Baudelaire, who from an early age wanted nothing more than to flee from home, all his life “felt more at home in the transient places of travel than in his own dwelling.” Not that he ever seems to have escaped the restlessness he describes: “Life is a hospital in which every patient is obsessed with changing beds. This one wants to suffer in front of the radiator, and that one thinks he’d get better if he was by the window.”
My own childhood and temperament having made me a perpetual home-lover, I’m unable to fully understand these dissatisfied impulses, but I have done a bit of solitary traveling now and again. I liked it because I like being alone, but I also always had caring people on one or both ends of my journey, and a measure of peace knowing that the One Who loves me most was right with me.
Otherwise, I might have said with Baudelaire,
Carriage, take me with you! Ship, steal me away from here!
Take me far, far away. Here the mud is made of our tears!
I’ve struggled for weeks to write on this part of de Botton’s book, knowing that the topic is really too difficult for me, but wanting to tackle it because it’s fundamental to our existence. What line divides a peaceful solitude and a painful loneliness? Can any one of us hope to understand another person’s experience of isolation? Is loneliness an essential ingredient of human life, at least a step on our way to maturity?

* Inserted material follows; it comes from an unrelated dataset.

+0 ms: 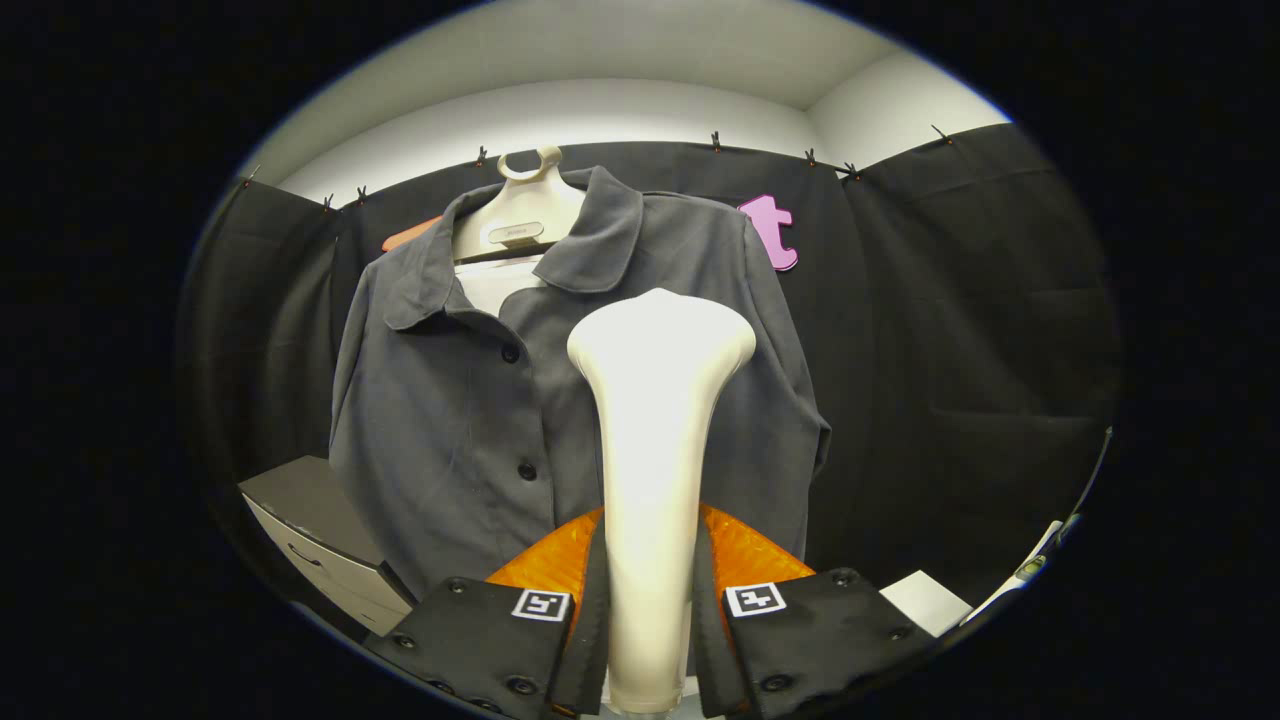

In this book on travel we can’t expect to find a deep exploration of these ideas. Or even a nod to the question of whether we in the 21st century experience our loneliness any differently from Hopper’s subjects. In the whole book there is not a mention of cell phones or the array of social networking tools that seem to prevent any of us from being part of a scene such as de Botton describes in the paragraph above. Perhaps it’s a deliberate omission, and he hopes to gently propel the reader back to a low-tech experience of being alone.
But being with strangers in an airport or service station nowadays likely means being surrounded by people using electronic devices that exclude them from any here-and-now community, lonely or otherwise. We know that many of them/us are doing this in an effort to have friends, to be in community, all the while missing possible opportunities to connect with people present in the same room. How might this development change the dynamics of a place like the automat?
De Botton writes about his own bad feelings being transformed while sitting in similar place, into a “gentle, even pleasant kind of loneliness,” and he values Hopper’s paintings that “allowed their viewers to witness an echo of their own grief and thereby feel less personally persecuted and beset by it.”